Ian Bruce

Personal information
- Nationality: Canadian
- Born: 7 June 1933 Kingston, Jamaica
- Died: 21 March 2016 (aged 82) Hamilton, Ontario, Canada

Sport
- Sport: Sailing

= Ian Bruce (sailor) =

Canadian sailor

Ian Bruce, (7 June 1933 - 21 March 2016) was a Canadian sailor. He competed at the 1960 Summer Olympics and the 1972 Summer Olympics. Along with Bruce Kirby, he invented the laser dinghy, which has been used at the Olympics since 1996.

==Biography==
Bruce was born in Kingston, Jamaica in 1933, before moving to Nassau, Bahamas after World War II. He then moved to Canada, where he attended Trinity College School in Port Hope, Ontario, before studying at McGill University in Montreal. He married his wife, Barbara, in 1958. Her brother was Donald Brittain, a film director for the National Film Board of Canada.

Bruce competed at two Olympic Games.
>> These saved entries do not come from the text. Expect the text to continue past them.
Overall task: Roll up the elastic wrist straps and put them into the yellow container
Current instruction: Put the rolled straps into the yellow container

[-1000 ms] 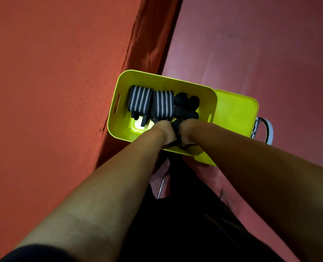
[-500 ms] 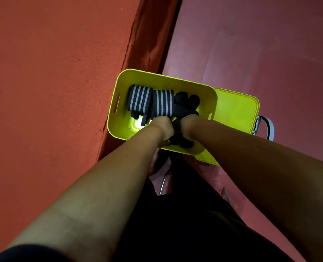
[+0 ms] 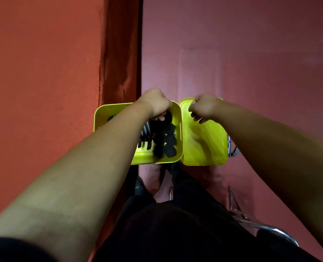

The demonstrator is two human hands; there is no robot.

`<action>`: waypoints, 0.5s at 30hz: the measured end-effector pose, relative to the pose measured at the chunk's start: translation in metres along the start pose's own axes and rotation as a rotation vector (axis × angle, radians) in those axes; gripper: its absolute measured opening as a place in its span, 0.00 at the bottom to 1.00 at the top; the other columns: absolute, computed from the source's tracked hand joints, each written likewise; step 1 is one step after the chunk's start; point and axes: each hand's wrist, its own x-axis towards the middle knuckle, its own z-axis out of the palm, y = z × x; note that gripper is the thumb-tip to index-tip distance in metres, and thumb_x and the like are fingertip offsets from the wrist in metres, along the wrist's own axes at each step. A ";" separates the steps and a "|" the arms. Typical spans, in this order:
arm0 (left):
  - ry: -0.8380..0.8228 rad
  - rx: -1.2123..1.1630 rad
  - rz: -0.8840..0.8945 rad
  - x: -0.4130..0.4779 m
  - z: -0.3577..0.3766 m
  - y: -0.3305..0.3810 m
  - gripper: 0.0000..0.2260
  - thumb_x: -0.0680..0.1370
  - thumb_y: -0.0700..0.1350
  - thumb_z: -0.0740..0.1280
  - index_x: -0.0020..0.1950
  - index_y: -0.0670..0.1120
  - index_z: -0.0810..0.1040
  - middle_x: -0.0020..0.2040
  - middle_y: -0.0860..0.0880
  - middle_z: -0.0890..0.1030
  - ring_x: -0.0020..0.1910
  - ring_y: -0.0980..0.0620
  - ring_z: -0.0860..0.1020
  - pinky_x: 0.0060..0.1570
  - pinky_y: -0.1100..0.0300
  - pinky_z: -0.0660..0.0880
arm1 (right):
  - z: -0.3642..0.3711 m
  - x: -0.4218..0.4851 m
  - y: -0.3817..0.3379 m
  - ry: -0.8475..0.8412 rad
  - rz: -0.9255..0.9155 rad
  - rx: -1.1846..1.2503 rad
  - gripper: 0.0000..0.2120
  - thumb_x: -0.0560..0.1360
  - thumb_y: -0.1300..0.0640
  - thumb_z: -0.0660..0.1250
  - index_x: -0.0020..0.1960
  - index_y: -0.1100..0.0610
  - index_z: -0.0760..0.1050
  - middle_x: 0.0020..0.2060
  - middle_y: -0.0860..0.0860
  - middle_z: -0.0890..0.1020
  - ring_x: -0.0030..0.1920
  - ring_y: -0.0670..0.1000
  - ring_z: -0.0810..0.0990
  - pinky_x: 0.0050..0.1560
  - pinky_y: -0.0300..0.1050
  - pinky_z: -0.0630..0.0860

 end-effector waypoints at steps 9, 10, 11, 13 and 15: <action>-0.063 0.099 0.223 0.041 0.097 0.052 0.09 0.82 0.41 0.64 0.53 0.39 0.83 0.48 0.41 0.88 0.50 0.37 0.87 0.53 0.43 0.85 | -0.006 0.025 0.112 0.139 0.276 0.128 0.11 0.80 0.60 0.64 0.41 0.63 0.77 0.43 0.64 0.88 0.44 0.62 0.89 0.52 0.52 0.84; -0.080 0.211 0.248 0.045 0.106 0.054 0.09 0.82 0.42 0.64 0.55 0.41 0.84 0.53 0.41 0.88 0.55 0.38 0.85 0.56 0.46 0.83 | -0.005 0.023 0.117 0.153 0.278 0.111 0.12 0.80 0.59 0.64 0.40 0.62 0.76 0.44 0.64 0.88 0.42 0.62 0.86 0.47 0.49 0.80; -0.102 0.335 0.275 0.048 0.115 0.055 0.10 0.82 0.43 0.65 0.58 0.43 0.85 0.58 0.43 0.87 0.59 0.40 0.84 0.58 0.49 0.81 | -0.003 0.023 0.122 0.154 0.283 0.097 0.12 0.80 0.59 0.64 0.40 0.62 0.76 0.45 0.65 0.88 0.40 0.62 0.85 0.43 0.47 0.77; -0.154 0.526 0.310 0.056 0.130 0.055 0.14 0.82 0.44 0.65 0.66 0.46 0.83 0.65 0.43 0.84 0.66 0.41 0.80 0.60 0.53 0.78 | 0.001 0.027 0.134 0.130 0.295 0.070 0.12 0.81 0.59 0.63 0.39 0.61 0.74 0.45 0.65 0.86 0.38 0.61 0.83 0.39 0.45 0.74; -0.200 0.616 0.301 0.062 0.142 0.052 0.17 0.83 0.46 0.66 0.71 0.45 0.80 0.69 0.42 0.81 0.68 0.39 0.78 0.59 0.54 0.76 | 0.007 0.034 0.142 0.101 0.301 0.081 0.13 0.81 0.59 0.63 0.39 0.62 0.74 0.46 0.67 0.86 0.39 0.62 0.82 0.41 0.46 0.76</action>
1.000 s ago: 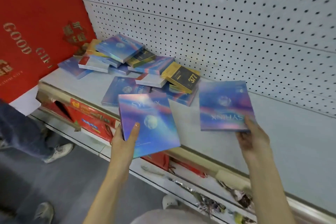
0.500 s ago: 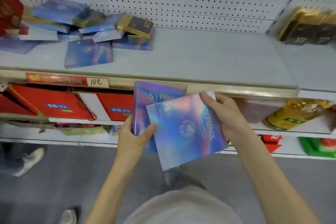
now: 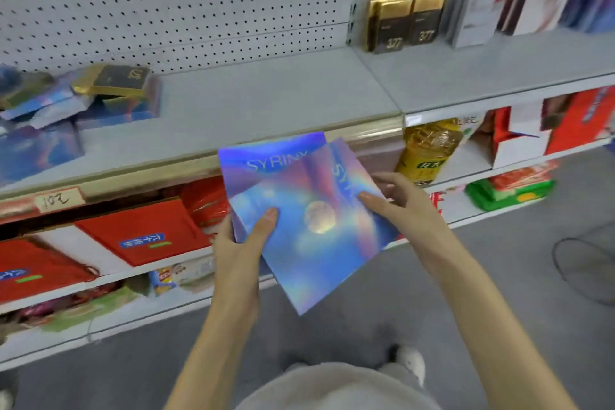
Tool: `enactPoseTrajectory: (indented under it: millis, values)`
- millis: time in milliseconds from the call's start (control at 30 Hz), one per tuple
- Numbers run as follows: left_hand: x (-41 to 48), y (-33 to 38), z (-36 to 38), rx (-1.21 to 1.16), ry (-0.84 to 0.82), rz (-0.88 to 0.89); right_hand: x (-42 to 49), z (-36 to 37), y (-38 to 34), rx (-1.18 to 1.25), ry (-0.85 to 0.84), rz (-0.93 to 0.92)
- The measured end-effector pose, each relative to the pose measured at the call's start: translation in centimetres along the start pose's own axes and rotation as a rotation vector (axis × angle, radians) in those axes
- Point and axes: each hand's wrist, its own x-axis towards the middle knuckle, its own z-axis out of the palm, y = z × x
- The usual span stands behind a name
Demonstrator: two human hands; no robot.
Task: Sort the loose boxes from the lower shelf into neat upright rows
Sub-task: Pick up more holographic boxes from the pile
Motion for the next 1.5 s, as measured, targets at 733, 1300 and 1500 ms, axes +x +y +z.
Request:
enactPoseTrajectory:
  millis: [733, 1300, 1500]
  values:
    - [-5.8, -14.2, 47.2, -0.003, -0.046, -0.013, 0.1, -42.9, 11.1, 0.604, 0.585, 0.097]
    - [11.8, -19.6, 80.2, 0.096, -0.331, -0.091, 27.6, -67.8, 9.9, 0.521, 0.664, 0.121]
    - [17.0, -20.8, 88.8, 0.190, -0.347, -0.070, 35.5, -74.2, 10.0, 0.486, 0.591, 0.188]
At the 1960 Summer Olympics in Rome, Bruce competed in the Finn event, where he finished in seventh place. At the 1972 Summer Olympics in Munich, he raced in the Star event, finishing in twelfth place.

Outside of competing as a sailor, Bruce along with Bruce Kirby designed the laser dinghy in 1970. It was made available for commercial use the following year, before being used at the Olympics in 1996. His company was producing up to 18,000 boats per year during its peak. He was involved in the design or development of many international classes, including the 29er, Byte, Contender, Finn and Laser Radial.

Bruce was a two-time winner of the Prince of Wales Trophy in sailing, and in 2009, he was honoured with the Order of Canada. He died in Hamilton, Ontario from cancer, at the age of 82.